# Try it
Output every record below exactly as it appears.

# Excerpted data
----

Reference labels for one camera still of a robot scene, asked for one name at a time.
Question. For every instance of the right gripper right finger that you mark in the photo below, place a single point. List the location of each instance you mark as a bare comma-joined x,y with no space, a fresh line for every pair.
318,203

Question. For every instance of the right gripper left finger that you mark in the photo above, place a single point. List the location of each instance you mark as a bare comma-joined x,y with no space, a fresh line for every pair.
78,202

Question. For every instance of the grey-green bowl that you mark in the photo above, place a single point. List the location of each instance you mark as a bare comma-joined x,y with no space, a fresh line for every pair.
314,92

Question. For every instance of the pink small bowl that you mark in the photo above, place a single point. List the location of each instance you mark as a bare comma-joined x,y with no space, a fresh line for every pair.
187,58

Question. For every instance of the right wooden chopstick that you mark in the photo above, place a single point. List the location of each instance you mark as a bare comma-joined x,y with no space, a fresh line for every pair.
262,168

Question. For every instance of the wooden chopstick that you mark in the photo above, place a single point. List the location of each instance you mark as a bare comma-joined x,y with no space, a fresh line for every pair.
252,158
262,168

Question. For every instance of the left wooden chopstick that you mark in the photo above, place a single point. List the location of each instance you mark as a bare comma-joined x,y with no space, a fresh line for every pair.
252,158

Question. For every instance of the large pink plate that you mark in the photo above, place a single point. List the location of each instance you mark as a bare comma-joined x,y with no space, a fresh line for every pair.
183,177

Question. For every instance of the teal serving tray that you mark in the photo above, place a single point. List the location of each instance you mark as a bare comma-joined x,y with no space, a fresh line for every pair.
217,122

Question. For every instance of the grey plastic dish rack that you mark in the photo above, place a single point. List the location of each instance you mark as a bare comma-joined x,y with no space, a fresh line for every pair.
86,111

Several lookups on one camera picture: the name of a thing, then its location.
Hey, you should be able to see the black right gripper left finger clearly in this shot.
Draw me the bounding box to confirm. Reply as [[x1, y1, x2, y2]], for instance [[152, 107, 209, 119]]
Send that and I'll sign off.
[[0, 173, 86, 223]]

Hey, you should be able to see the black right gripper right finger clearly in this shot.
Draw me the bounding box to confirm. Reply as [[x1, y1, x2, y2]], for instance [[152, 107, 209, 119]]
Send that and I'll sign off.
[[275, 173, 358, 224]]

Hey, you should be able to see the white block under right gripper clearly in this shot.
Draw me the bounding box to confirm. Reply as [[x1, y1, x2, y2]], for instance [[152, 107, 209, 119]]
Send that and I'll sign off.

----

# Completed task
Reference labels for one camera still of a robot scene, asked for one name at a time.
Question. For every instance of the right gripper right finger that you mark in the photo below, place a single point. List the location of each instance you mark as a bare comma-joined x,y with no space, a fresh line for every pair.
318,203

Question. For every instance of the right gripper left finger that you mark in the photo above, place a single point. List the location of each instance you mark as a bare comma-joined x,y with no space, a fresh line for every pair.
78,202

Question. For every instance of the grey-green bowl that you mark in the photo above, place a single point. List the location of each instance you mark as a bare comma-joined x,y with no space, a fresh line for every pair.
314,92

Question. For every instance of the pink small bowl that you mark in the photo above, place a single point. List the location of each instance you mark as a bare comma-joined x,y with no space, a fresh line for every pair.
187,58

Question. For every instance of the right wooden chopstick that you mark in the photo above, place a single point. List the location of each instance you mark as a bare comma-joined x,y with no space, a fresh line for every pair.
262,168

Question. For every instance of the wooden chopstick that you mark in the photo above, place a single point. List the location of each instance you mark as a bare comma-joined x,y with no space, a fresh line for every pair.
252,158
262,168

Question. For every instance of the left wooden chopstick that you mark in the photo above, place a single point. List the location of each instance you mark as a bare comma-joined x,y with no space, a fresh line for every pair.
252,158

Question. For every instance of the large pink plate that you mark in the photo above, place a single point. List the location of each instance you mark as a bare comma-joined x,y with no space, a fresh line for every pair.
183,177

Question. For every instance of the teal serving tray that you mark in the photo above, place a single point. List the location of each instance you mark as a bare comma-joined x,y with no space, a fresh line for every pair.
217,122

Question. For every instance of the grey plastic dish rack that you mark in the photo above, place a single point. List the location of each instance you mark as a bare comma-joined x,y with no space, a fresh line for every pair.
86,111

Several lookups on one camera picture: the name of a thing, then its location.
Hey, you should be able to see the black right gripper left finger clearly in this shot.
Draw me the bounding box to confirm. Reply as [[x1, y1, x2, y2]], for instance [[152, 107, 209, 119]]
Send that and I'll sign off.
[[0, 173, 86, 223]]

Hey, you should be able to see the black right gripper right finger clearly in this shot.
Draw me the bounding box to confirm. Reply as [[x1, y1, x2, y2]], for instance [[152, 107, 209, 119]]
Send that and I'll sign off.
[[275, 173, 358, 224]]

Hey, you should be able to see the white block under right gripper clearly in this shot.
Draw me the bounding box to confirm. Reply as [[x1, y1, x2, y2]], for instance [[152, 107, 209, 119]]
Send that and I'll sign off.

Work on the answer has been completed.